Once the AutoML object is declared to train you only need to pass the training_frame and the names of both features and targets.

aml.train(x=x, y=y, training_frame=train)

2.3. Check results

You can see the results with lb = aml.leaderboard. However it is more useful to see all possible information with:

# Optionally add extra model information to the leaderboard
lb = get_leaderboard(aml, extra_columns='ALL')

# Print all rows (instead of default 10 rows)
lb.head(rows=lb.nrows)

The total training time (for all models) of the example was limited to 2 minutes. The results are:

model_id auc logloss aucpr mean_per_class_error
StackedEnsemble_AllModels_AutoML 0.786427 0.555344 0.803633 0.319589
StackedEnsemble_BestOfFamily_AutoML 0.783762 0.557932 0.800806 0.33061
GBM_5_AutoML 0.780862 0.559708 0.79783 0.325399
GBM_1_AutoML 0.778997 0.56159 0.796523 0.326697
GBM_grid__1_AutoML_model_2 0.778615 0.591319 0.795194 0.34516
GBM_2_AutoML 0.778338 0.561527 0.79632 0.329805
GBM_3_AutoML 0.776389 0.563906 0.793284 0.328065
GBM_4_AutoML 0.770758 0.570912 0.790371 0.353743
DRF_1_AutoML 0.765151 0.580246 0.783285 0.340491
XRT_1_AutoML 0.765134 0.582172 0.783059 0.349171

3. H2O vs Manual ML

In order to compare the results of H2O AutoML I trained a Support Vector Classifier (SVC) and a Random Forest Classifier (RFC). Then I also did a GridSearchCV with the RandomForest to get some numbers.
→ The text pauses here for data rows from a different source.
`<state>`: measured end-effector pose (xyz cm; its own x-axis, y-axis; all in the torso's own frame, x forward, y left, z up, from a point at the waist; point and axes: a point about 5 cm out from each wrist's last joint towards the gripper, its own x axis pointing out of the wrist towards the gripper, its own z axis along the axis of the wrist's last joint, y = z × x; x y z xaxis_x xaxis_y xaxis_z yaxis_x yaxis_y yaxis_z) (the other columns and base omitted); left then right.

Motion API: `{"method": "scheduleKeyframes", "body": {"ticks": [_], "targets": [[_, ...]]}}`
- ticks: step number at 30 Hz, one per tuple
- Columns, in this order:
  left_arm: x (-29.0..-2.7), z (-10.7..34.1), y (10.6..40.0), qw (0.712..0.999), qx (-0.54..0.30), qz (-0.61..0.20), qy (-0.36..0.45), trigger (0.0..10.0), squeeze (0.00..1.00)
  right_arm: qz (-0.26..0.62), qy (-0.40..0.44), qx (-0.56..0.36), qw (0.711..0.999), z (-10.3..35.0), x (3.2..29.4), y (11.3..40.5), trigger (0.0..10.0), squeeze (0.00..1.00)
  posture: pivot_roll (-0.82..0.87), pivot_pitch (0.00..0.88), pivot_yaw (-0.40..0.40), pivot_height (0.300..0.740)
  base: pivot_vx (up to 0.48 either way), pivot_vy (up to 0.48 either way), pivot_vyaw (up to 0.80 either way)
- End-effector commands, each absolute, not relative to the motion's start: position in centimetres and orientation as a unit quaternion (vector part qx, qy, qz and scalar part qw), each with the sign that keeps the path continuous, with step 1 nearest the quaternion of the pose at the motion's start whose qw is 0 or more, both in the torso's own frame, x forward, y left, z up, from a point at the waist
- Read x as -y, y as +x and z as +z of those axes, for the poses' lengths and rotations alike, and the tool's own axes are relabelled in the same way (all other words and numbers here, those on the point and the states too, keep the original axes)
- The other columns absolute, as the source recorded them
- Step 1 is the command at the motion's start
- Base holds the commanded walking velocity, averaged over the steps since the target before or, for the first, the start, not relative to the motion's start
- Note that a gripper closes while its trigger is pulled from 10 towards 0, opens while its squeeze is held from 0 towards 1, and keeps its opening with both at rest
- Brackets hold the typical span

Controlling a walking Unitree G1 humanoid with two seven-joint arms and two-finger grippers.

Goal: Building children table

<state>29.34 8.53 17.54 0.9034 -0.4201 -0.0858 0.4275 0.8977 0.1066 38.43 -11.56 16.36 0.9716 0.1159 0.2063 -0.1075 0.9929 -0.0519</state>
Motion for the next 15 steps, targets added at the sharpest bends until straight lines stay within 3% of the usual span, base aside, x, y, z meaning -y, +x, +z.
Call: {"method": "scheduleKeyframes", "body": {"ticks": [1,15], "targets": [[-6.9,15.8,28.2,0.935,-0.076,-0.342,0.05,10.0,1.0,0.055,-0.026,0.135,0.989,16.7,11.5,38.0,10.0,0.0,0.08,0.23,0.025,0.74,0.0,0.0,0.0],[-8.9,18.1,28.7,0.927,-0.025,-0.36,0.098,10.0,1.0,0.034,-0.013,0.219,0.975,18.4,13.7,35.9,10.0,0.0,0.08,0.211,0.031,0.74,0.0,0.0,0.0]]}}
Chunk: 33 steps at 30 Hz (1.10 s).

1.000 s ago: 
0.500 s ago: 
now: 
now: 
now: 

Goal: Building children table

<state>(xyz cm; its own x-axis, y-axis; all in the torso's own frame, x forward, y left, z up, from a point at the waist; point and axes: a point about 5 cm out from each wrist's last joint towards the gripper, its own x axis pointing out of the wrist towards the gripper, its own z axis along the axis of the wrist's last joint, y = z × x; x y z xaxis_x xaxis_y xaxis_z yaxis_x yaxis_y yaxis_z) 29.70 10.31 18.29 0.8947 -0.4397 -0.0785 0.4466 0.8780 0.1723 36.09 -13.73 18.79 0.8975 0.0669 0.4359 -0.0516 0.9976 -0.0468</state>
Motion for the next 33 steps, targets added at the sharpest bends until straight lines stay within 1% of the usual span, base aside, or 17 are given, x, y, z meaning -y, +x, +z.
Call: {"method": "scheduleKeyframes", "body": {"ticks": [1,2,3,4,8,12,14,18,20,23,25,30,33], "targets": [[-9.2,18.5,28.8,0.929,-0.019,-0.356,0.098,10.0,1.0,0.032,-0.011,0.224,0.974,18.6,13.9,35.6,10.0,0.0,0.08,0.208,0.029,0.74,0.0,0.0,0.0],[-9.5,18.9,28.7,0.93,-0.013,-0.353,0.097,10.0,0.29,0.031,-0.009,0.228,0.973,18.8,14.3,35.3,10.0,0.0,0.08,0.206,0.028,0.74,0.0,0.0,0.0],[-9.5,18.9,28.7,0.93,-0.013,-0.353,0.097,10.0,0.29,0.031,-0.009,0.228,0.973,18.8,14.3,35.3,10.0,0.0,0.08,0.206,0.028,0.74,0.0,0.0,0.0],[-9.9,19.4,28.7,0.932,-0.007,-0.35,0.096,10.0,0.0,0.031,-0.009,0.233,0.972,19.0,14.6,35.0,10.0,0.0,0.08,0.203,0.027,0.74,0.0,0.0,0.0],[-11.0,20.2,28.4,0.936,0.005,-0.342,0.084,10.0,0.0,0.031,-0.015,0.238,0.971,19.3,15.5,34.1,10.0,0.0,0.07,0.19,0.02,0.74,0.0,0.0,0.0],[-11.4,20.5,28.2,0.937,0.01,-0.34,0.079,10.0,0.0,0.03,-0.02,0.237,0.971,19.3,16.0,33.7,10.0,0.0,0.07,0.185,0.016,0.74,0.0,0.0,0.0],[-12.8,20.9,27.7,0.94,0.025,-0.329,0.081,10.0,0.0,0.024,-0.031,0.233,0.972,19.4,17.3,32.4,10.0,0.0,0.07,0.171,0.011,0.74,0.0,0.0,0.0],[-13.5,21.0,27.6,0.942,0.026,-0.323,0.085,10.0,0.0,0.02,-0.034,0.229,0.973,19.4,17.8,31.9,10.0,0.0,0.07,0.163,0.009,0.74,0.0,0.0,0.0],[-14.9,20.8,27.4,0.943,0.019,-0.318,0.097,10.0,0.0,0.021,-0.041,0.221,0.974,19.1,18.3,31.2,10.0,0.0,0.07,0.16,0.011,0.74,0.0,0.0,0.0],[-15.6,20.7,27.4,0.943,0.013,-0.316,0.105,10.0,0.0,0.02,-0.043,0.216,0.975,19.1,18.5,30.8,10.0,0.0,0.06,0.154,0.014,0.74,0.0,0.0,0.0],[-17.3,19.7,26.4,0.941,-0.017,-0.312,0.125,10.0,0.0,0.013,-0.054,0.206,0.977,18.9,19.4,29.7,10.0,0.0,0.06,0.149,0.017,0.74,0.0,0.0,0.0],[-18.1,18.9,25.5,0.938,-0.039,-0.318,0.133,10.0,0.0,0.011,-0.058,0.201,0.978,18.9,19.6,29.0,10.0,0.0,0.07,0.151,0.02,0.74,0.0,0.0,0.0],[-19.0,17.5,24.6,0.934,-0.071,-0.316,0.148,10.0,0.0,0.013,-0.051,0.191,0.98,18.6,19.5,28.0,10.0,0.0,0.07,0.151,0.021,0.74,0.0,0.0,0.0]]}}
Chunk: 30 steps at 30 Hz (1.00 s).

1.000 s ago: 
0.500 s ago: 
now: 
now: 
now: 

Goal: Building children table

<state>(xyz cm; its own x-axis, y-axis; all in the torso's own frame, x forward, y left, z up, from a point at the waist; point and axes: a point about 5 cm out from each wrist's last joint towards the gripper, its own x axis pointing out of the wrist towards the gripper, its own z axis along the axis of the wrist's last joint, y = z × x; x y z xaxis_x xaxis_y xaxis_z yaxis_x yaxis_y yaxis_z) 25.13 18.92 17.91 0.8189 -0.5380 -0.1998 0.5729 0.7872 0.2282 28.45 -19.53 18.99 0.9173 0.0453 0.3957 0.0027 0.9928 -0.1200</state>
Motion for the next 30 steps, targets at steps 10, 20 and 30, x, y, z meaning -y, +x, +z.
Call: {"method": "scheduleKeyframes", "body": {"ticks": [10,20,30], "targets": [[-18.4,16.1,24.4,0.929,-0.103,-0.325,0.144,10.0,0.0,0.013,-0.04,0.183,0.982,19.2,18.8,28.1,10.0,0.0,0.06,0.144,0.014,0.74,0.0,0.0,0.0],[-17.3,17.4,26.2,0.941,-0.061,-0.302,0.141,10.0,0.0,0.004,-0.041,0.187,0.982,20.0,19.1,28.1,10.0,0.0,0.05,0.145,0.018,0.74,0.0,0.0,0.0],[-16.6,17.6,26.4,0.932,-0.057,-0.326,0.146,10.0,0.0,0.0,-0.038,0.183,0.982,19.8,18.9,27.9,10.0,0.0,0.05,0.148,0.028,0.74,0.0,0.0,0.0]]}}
The parameters for the GridSearchCV are:

{'n_estimators': [50, 100, 150, 200], 'max_features': ['auto', 'sqrt', 'log2']}

And the 3 metrics analized are:

In order to see if results could be improved I did another train with AutoML but limited to 2 hours instead of 2 minutes.

Here you can see how all models perform:

AutoML models are usally faster for predict and some of them perform better than the manual ones.

The training time with AutoML was lower than sklearn while having equal or better results.

4. Sparkling water

Even though H2O uses MapReduce it might be useful to integrate it with spark. To do so you only need to use Sparkling water. This will help distribute tasks to workers using Spark.

h2o_sparkling_water_architecture

To install it read the official documentation.

Once it is installed you only need to replace the H2O initalization (h2o.init()) for:

from pyspark.sql import SparkSession
from pysparkling import H2OContext

spark = SparkSession.builder.appName("h2o_auto_ml").getOrCreate()
hc = H2OContext.getOrCreate(spark)